*Information supplied*
================================

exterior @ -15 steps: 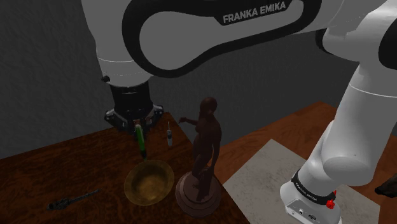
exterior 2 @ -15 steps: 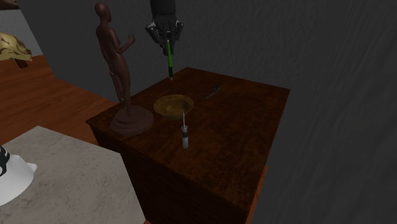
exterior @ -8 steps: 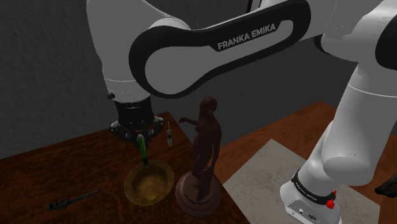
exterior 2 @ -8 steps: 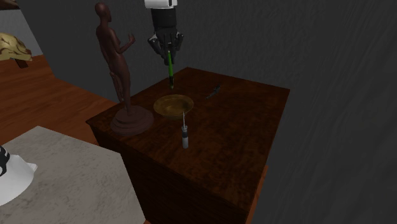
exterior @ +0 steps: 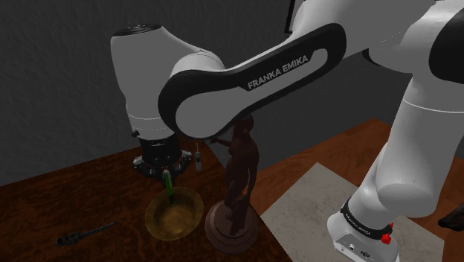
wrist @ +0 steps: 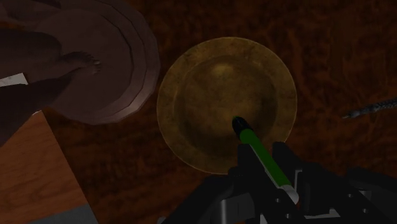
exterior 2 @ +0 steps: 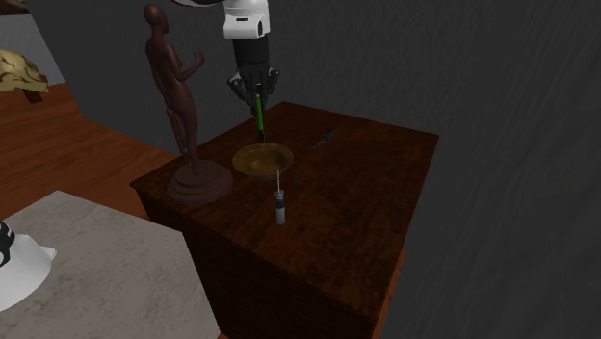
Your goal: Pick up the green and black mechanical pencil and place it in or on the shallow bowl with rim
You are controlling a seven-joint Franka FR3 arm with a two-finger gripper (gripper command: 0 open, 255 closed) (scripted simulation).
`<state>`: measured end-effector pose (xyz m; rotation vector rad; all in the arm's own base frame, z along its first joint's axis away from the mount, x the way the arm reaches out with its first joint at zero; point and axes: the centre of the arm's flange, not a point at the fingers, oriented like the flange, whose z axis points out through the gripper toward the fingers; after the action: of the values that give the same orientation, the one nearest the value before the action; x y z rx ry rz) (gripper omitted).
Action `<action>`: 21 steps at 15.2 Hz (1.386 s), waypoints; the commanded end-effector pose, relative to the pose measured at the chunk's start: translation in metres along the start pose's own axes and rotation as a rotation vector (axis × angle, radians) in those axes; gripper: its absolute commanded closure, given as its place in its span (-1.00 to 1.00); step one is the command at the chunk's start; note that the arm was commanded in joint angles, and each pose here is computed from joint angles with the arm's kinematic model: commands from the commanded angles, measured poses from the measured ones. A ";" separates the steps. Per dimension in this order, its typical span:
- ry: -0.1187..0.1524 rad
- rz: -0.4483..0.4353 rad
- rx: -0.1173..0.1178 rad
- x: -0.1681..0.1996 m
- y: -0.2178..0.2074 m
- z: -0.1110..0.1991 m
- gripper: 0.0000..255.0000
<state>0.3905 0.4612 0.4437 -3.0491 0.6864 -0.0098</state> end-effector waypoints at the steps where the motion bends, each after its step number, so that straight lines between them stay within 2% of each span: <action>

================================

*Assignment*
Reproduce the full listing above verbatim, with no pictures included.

*Completed exercise*
exterior @ -15 steps: 
exterior 2 @ -15 steps: 
exterior @ -8 steps: 
exterior 2 @ -8 steps: 
exterior @ +0 steps: 
wrist @ +0 steps: 
exterior 2 @ +0 steps: 
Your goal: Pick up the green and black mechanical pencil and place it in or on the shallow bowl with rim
You are controlling a seven-joint Franka FR3 arm with a two-finger gripper (gripper command: 0 open, 255 closed) (scripted simulation).
`<state>`: measured end-effector pose (xyz m; rotation vector rad; all in the arm's own base frame, z along its first joint's axis away from the mount, x the way the arm reaches out with its first joint at zero; point and axes: the centre of the arm's flange, not a point at the fingers, oriented like the flange, whose z axis points out through the gripper toward the fingers; after the action: of the values that give the same orientation, the one nearest the value before the action; x y z rx ry rz) (gripper omitted).
Action `<action>`: 21 steps at 15.2 Hz (1.386 s), waypoints; the commanded end-effector pose, relative to the pose measured at the chunk's start: translation in metres along the start pose's own axes and rotation as a rotation vector (axis × angle, radians) in those axes; gripper: its absolute commanded closure, given as its place in its span (-1.00 to 1.00); step one is the command at the chunk's start; note that the arm was commanded in joint angles, and each pose here is computed from joint angles with the arm's kinematic model: commands from the commanded angles, measured poses from the measured ones. A ";" separates the steps. Per dimension in this order, its typical span:
- ry: -0.1187..0.1524 rad
- rz: -0.4483..0.4353 rad
- rx: -0.1173..0.1178 rad
- x: -0.1681..0.1996 m
- y: -0.2178..0.2074 m
- z: -0.1110..0.1991 m
- gripper: 0.0000..255.0000
<state>0.3905 0.4612 0.4437 -3.0491 0.6864 -0.0098</state> end-effector waypoints at the steps where the motion bends, each after its step number, so that straight lines between them stay within 2% of each span: <action>

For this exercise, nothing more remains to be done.